Problem to solve >>
Bring together copies of the lines in the data below that contain the word "work".

- Opening Delimiter -

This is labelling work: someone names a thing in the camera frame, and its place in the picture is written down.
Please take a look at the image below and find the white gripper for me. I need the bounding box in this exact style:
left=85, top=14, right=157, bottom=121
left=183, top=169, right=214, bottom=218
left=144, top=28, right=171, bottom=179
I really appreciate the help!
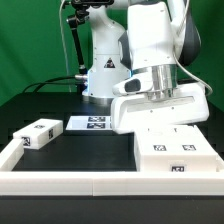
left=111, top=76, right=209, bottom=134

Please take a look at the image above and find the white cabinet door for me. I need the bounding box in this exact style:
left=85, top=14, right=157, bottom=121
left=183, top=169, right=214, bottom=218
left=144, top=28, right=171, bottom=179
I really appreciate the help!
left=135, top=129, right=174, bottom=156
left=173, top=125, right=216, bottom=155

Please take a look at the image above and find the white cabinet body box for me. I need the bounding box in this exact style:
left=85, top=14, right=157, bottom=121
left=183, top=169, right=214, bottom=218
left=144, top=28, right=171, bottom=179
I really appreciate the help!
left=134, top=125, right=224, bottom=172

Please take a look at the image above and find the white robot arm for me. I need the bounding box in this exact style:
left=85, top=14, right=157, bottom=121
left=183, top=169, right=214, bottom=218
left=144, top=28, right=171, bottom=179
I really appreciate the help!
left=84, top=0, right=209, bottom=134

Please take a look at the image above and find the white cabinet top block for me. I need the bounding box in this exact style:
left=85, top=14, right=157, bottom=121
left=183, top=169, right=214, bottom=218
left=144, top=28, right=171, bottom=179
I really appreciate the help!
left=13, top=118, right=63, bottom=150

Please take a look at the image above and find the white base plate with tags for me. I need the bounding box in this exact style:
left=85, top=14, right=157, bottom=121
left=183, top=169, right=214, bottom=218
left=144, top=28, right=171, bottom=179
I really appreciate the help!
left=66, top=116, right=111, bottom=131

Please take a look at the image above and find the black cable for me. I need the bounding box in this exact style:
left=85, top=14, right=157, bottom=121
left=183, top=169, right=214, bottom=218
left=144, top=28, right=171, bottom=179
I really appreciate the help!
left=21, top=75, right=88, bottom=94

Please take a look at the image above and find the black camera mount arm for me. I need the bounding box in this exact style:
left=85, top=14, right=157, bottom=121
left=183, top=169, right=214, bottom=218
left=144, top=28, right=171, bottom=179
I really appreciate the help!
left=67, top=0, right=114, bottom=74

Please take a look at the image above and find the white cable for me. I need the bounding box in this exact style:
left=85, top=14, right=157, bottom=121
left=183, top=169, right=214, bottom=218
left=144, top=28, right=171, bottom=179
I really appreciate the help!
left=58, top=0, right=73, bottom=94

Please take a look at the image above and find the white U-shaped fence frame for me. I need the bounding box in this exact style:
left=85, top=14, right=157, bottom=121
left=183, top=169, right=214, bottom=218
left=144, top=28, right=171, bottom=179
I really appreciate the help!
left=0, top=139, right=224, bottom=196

- Closing Delimiter -
- Opening Delimiter -

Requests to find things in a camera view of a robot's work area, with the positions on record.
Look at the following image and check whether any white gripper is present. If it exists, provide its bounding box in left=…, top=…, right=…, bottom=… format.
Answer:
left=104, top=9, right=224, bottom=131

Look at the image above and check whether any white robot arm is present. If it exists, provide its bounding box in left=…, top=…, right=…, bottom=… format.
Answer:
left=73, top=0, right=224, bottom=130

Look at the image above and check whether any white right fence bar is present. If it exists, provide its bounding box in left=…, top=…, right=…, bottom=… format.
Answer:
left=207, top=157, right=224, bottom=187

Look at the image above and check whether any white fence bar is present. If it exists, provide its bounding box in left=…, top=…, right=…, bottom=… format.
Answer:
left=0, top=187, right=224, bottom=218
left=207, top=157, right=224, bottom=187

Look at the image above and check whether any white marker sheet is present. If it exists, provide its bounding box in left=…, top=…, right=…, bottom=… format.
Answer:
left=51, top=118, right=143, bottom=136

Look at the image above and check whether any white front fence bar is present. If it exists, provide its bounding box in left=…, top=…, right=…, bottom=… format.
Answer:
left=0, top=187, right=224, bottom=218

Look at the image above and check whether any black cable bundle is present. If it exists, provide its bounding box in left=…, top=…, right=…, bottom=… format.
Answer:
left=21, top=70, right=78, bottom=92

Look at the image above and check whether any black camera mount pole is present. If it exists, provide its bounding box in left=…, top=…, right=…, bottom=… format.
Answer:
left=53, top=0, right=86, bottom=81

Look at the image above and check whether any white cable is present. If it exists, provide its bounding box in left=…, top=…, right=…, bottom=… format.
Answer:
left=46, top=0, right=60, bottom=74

- Closing Delimiter -

Solved problem >>
This is labelling work: someone names a thing in the camera frame, and its place in the picture is written down.
Requests to find things in a camera view of a robot's work area, with the positions on record.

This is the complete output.